Once I do that, I think I am just going to have to BELIEVE that the orthotics are supporting the nerves/ankles enough to prevent further damage and know that its okay to walk and do what I need to do, even to walk my dogs again on flat surfaces. Yeah I won’t be able to run, but I won’t have to be afraid of stuff like walking anymore.
b.) Then I have to manage pain with medication. Again, I have to BELIEVE that the orthotics are supporting me and take the medication so I can do things and slowly start being able to do approved exercise again and just be reasonable with it but TRUST at the same time.
So the medications…
a.) Okay, right now I am taking LAMICTAL which helps with nerve pain, epilepsy, and bipolar disorder so I will keep taking that. I notice how much it helps with the pain each time I go up in dosage. And it is still helping my mood swings not be as wild.

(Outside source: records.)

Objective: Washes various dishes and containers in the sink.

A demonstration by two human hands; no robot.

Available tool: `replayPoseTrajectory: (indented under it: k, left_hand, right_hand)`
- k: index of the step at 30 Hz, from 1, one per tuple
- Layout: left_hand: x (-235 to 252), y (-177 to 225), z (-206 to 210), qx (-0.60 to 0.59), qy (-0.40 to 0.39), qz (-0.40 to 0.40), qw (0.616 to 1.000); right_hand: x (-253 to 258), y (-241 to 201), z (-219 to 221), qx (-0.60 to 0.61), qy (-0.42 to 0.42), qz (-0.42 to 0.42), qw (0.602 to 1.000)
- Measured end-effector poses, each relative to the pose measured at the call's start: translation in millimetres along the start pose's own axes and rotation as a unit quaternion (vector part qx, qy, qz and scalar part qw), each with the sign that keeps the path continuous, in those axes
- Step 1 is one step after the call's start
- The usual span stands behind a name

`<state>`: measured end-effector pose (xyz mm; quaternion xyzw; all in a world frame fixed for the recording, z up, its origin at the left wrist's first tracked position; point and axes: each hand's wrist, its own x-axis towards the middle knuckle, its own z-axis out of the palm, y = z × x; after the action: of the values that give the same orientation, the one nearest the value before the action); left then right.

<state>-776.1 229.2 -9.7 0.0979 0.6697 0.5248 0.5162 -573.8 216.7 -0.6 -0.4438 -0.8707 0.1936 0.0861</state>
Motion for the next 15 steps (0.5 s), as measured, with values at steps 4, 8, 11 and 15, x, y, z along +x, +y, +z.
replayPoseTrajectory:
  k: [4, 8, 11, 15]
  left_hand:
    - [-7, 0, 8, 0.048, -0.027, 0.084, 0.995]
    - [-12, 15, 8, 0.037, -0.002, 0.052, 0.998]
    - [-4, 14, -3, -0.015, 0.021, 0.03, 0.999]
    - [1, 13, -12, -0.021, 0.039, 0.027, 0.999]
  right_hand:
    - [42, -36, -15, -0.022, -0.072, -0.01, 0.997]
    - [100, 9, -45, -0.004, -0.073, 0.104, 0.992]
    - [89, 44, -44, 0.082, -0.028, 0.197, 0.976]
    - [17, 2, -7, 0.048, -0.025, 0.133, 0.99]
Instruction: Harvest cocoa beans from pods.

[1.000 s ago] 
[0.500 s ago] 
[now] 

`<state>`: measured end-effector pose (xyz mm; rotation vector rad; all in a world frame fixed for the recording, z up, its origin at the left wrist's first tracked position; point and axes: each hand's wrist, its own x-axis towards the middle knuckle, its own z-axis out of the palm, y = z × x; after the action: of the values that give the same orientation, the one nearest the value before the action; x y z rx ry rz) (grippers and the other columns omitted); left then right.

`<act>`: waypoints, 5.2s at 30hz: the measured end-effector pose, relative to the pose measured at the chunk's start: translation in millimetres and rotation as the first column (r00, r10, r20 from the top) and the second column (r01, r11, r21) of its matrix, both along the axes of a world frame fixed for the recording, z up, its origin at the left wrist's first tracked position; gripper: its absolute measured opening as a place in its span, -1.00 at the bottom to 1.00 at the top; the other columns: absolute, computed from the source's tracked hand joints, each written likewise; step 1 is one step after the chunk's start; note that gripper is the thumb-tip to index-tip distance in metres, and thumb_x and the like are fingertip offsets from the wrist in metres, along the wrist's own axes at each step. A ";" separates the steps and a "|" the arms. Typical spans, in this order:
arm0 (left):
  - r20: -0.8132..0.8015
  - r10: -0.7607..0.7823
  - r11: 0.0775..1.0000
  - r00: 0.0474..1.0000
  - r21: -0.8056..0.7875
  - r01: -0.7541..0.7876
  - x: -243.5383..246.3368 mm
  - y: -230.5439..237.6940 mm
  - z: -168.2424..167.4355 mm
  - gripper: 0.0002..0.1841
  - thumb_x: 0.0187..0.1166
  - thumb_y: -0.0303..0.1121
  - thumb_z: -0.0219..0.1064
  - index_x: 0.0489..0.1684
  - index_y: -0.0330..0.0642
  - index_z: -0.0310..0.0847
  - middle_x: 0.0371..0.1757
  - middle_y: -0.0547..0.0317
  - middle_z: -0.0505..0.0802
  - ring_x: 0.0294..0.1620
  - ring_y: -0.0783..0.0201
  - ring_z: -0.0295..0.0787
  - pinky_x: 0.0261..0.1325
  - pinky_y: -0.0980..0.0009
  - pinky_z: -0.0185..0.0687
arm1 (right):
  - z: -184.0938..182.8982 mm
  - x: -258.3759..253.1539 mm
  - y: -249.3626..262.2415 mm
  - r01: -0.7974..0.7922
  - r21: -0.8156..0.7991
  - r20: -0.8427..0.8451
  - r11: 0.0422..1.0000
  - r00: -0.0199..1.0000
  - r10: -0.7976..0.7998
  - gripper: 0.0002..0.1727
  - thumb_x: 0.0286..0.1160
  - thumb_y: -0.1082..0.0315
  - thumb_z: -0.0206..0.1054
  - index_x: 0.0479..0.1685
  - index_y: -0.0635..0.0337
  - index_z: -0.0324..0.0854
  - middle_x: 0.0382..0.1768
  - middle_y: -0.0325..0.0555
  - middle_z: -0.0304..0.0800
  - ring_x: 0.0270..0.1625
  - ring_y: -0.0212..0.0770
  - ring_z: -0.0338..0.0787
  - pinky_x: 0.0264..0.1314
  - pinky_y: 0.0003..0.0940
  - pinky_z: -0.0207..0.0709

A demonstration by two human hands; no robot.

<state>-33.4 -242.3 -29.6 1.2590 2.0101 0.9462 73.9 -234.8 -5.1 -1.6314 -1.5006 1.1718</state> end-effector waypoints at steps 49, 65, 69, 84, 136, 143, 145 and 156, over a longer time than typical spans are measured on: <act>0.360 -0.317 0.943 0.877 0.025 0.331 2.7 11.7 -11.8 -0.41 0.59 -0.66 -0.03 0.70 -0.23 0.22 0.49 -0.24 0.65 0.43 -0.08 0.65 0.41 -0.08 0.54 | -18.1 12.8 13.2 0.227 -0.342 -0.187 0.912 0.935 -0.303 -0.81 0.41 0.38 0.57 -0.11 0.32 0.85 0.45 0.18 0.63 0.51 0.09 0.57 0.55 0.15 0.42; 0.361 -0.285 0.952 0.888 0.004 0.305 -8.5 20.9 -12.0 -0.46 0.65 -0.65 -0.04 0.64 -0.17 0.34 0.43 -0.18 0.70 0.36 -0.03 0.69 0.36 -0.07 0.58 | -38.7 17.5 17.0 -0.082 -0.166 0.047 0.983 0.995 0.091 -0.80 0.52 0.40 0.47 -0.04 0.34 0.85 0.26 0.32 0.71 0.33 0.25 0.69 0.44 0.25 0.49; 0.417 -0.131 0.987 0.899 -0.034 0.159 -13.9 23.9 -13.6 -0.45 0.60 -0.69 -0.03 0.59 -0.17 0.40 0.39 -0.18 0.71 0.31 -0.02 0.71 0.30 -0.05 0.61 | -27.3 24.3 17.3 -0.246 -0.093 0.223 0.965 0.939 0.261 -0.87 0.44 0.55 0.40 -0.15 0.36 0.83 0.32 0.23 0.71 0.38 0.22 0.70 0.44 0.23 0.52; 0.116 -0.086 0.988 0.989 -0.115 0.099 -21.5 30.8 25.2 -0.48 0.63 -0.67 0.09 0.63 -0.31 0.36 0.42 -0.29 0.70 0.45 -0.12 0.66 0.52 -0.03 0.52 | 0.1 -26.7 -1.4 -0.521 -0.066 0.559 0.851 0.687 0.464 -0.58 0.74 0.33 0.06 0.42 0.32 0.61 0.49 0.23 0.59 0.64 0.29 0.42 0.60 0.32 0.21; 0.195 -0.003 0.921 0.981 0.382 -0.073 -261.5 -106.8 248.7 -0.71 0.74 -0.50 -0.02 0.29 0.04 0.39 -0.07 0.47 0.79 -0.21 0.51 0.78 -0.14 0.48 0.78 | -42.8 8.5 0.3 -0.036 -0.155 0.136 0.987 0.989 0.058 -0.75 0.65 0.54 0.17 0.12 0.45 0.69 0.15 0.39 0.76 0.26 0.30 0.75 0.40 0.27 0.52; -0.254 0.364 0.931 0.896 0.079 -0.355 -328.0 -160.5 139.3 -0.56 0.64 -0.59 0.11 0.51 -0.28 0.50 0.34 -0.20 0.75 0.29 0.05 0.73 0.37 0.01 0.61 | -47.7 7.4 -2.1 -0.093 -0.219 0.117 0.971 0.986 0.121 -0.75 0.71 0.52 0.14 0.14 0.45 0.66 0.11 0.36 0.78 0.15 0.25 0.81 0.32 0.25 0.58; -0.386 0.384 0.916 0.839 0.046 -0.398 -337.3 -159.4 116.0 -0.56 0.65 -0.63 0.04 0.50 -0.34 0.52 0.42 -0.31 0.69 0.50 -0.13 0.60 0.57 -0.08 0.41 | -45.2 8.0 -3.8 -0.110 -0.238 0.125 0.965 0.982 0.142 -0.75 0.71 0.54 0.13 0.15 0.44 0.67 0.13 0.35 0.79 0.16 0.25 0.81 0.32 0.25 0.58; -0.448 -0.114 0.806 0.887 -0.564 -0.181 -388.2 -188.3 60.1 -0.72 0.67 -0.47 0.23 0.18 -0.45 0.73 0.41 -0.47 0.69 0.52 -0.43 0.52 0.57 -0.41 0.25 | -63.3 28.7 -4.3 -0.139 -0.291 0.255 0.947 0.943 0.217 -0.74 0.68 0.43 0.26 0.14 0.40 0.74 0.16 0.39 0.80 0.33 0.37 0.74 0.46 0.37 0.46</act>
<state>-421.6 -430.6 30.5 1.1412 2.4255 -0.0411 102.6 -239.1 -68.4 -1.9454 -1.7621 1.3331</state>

b.) I am also just taking my Klonopin regularly each evening I get anxious (which is almost every day) and just not worrying about it because my new psychiatrist that I like told me to do that and I am trying to trust her.
c.) Right now I am also taking TRAMADOL, which works on opiate receptors in your brain but isnt nearly as addictive (although it is pretty kick ass and makes me consider switching my one drug to try from cocaine to opium….just kidding). This medication is used for pain (it really doesn’t help my nerve pain), fibromyalgia, and RLS (this is what it REALLY helps me with!!!) Dealing with my RLS is so important because it contributes so much to me feeling lazy/worrying about my feet which leads to anxiety which leads to my eating disorder so when it isn’t there (that twitching burning etc), I feel so happy, so relieved and sometimes I cry because I am so thankful.
——Along these lines, although I am really afraid of getting addicted to the Tramadol, I promised myself I would take it until I see the new neurologist and I got that plan ok’ed by my primary doctor. When I see the new neurolgist I will talk to him about the other RLS meds there are such as Requip and Mirapex (which are both Parkinson’s drugs) and about the nerve pain meds there are such as gabapentin (aka Neurontin which Emily is taking for her back right now) and Lyrica (yuck, no way because I am afraid it will make me gain weight). Also, I am taking Lexapro now but I might later on consider switching to Cymbalta (an anti-depressant which got recently approved to treat fibromyalgia and nerve pain) or Pristiq (same thing) since SSRI’s never fully work for me and these other two are the newer SNRI’s.
WOW!!! That is a lot of information, but it felt so calming to tell it all to you and to organize it in my brain.
Basically, I am still a medical mystery, and honestly, I might always be, but I think getting the orthotics and the right meds and just accepting that that is how my life has to be now and doing the best I can is the best plan I have. I will just keep classifying it as a nerve disorder and try not to be sick of explaining it to people.